Protect Your Employees, Yourself & Your Company: The Importance of Safety Training

Did you know that there are an estimated 2.8 million workplace injuries reported every year? If you don’t offer OSHA compliant safety training, the numbers are against you. And it’s not just worker safety at stake; without a safety training program in place, you open yourself up to a financial nightmare of legal liability and compliance violations, too. Safety training isn’t just a good thing to offer employees; it should be a mandatory part of all new employee onboarding along with routine refresher classes throughout the year. Here’s a look at why these safety training programs are so important.

1. OSHA Requirements Are Not to Be Ignored

The Occupational Safety and Health Act contains more than just recommendations for companies to refer to as necessary. They are a federally enforced set of regulations that every business entity must adhere to, or risk costly fines and violations. OSHA is in every industry, whether you’re manufacturing paper clips or dealing in nuclear waste.

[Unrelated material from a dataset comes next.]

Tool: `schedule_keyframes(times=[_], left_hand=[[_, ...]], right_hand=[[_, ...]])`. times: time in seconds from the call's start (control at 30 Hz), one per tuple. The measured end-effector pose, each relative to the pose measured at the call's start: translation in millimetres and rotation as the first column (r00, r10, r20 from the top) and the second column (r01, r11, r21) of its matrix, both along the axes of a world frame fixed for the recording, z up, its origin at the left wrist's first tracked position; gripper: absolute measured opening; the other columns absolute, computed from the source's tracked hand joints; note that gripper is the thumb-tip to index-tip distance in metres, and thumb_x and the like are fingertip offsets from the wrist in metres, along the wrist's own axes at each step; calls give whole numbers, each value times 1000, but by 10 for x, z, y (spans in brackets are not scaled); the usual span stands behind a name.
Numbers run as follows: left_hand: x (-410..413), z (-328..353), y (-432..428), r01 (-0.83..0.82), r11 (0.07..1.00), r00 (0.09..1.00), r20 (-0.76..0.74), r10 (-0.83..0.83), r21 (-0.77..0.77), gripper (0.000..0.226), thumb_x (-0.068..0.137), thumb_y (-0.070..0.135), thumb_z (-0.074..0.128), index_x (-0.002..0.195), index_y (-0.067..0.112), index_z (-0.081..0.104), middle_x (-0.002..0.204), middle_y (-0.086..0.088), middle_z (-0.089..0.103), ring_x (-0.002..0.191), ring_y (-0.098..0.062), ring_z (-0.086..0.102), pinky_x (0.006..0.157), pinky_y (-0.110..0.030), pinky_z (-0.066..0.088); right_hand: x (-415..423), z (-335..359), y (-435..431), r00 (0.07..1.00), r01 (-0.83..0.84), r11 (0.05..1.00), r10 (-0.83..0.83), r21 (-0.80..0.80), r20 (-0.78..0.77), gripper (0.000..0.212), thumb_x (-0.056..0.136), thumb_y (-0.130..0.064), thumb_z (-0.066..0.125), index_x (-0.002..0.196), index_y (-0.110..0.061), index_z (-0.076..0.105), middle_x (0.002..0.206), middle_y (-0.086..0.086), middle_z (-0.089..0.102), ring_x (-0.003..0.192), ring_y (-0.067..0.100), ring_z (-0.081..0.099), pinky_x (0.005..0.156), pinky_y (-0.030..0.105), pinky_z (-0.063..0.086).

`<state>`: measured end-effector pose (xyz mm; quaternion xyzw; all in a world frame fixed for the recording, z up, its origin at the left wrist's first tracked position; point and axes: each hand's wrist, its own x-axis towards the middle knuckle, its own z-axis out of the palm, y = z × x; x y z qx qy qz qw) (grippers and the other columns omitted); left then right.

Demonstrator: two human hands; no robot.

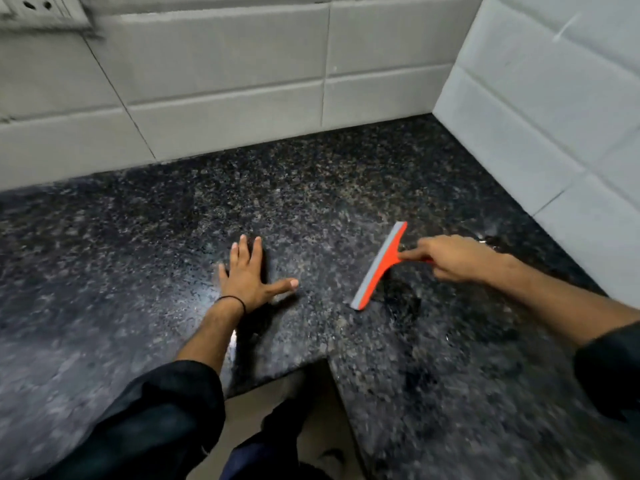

If a workplace injury occurs and employees were not provided safety training, you will be held responsible for the environment and circumstances that caused the injury.

2. Your Employees’ Safety Matters

At the end of the day, your teams want to do a good job and go home. No one can foresee a workplace injury that may cause them months of painful rehabilitation or disability. Employee safety is in your hands, from the moment your workers walk through the door to the moment they punch out at the end of their shift.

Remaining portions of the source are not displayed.